> [Exercise requirements]: Your answer must be the line containing "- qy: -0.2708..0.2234" and each following line to the end of the listing below, copied exactly, with pictures removed and nothing added.

━━ Data section

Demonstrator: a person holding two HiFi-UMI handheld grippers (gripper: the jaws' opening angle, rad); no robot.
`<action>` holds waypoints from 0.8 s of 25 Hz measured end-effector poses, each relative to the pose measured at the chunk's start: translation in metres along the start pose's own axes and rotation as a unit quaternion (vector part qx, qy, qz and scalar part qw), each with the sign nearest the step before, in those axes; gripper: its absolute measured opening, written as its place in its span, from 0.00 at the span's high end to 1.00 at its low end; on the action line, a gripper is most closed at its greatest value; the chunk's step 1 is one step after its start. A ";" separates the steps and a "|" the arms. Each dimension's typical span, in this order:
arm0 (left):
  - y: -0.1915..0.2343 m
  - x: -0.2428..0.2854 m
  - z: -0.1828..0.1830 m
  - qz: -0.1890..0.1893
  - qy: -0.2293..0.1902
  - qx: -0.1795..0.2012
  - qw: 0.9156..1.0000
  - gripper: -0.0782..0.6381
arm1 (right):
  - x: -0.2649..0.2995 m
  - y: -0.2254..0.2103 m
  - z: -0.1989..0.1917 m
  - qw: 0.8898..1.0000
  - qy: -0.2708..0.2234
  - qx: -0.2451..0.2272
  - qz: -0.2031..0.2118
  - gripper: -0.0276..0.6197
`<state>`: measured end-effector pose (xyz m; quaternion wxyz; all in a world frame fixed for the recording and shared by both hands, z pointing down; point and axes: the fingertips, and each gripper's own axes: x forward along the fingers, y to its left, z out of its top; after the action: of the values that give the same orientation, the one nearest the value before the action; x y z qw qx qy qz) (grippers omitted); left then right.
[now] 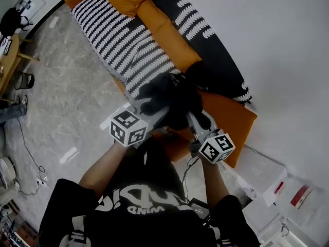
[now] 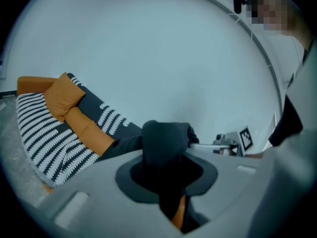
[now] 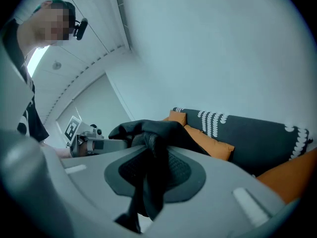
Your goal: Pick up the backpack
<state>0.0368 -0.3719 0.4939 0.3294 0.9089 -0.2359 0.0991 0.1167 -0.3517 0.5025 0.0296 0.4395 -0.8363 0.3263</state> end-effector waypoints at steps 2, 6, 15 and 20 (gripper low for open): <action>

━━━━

> [Exercise output]:
  - qy: -0.2708..0.2234
  - qx: -0.2451..0.2272
  - qz: -0.2031..0.2118
  - gripper: -0.0276..0.6197
`<state>`: measured end-effector pose (xyz m; quaternion wxyz; all in a world frame fixed for the recording and shared by both hands, z pointing down; point and axes: the fingertips, and each gripper's own axes: x forward along the fingers, y to its left, z out of its top; after the action: of the values that give the same orientation, the one nearest the value before the action; x y z qw qx qy qz) (grippers omitted); left then right.
[now] 
[now] 
[now] 
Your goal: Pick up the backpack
<state>0.0368 -0.3719 0.4939 0.3294 0.9089 -0.2359 0.0991 0.1167 -0.3517 0.5025 0.0296 0.4395 -0.8363 0.3263</state> end-effector waypoints at steps 2, 6, 15 and 20 (gripper low for open): <action>

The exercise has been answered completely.